Kent öffnete ein Auge und sagte mit selbstgefälliger Stimme: „Und doch bist du hier, mir völlig ausgeliefert. Komisch, wie das Leben so spielt.“
Als seine Aura anschwoll, umgab ein schwaches goldenes Licht Kents Körper. Der Durchbruch näherte sich schnell – seine Energiezirkulation verstärkte sich und brachte ihn näher an eine solide mittlere Stufe des Erd-Unsterblichen-Reiches. 13 Tropfen göttlicher Flüssigkeit bildeten sich in Kents Seelenraum.
Minuten wurden zu Stunden, und als Kent endlich die Augen öffnete, war der Raum in das sanfte Licht der Morgendämmerung getaucht.

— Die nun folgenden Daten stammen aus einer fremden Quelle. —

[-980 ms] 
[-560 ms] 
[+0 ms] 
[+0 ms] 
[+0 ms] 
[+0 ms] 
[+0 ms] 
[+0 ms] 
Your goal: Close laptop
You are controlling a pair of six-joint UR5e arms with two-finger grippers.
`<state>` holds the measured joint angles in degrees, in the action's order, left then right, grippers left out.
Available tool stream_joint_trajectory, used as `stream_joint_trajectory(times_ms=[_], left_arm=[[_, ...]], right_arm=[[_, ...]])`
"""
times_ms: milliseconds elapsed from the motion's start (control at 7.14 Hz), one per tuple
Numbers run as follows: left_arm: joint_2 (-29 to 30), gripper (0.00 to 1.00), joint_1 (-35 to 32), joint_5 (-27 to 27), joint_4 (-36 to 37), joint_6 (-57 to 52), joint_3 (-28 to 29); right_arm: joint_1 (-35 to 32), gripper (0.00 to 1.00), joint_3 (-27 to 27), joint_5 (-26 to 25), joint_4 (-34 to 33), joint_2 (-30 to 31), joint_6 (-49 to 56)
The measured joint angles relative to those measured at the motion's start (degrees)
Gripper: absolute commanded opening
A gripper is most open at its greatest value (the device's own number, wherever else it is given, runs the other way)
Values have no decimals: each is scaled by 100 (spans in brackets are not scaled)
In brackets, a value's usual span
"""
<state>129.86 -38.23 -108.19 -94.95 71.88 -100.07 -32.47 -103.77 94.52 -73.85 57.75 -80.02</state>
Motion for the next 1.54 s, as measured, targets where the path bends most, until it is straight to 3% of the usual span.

Er stand auf und streckte sich träge, als wäre nichts geschehen.
„Nun, das war erfrischend“, sagte Kent und sah Lan Kun mit einem verschmitzten Lächeln an. „Danke für deine … Spende.“
„Dafür wirst du bezahlen“, zischte sie.
Kent beugte sich zu ihr hinunter und flüsterte neckisch: „Weißt du, für jemanden, der versucht hat, mich umzubringen, bist du überraschend schlecht darin. Aber ich bin nicht so herzlos, einen Wohltäter zu töten.“
Ohne ein weiteres Wort schnippte Kent mit den Fingern, und die Yantra-Fäden lösten sich von ihr und ließen sie zusammengesunken auf dem Boden liegen.
„Geh zurück in dein kostbares Haremshaus, Lan Kun“, sagte Kent mit plötzlich ernster Stimme. „Und wenn du das nächste Mal jemanden ermorden willst, vergewissere dich wenigstens, dass er nicht besser ist als du.“
Damit verließ Kent die Bibliothek und ließ Lan Kun vor Wut kochen – und vielleicht auch mit einem Funken Respekt. Sie war ziemlich überrascht, dass Kent sie nicht gezwungen hatte.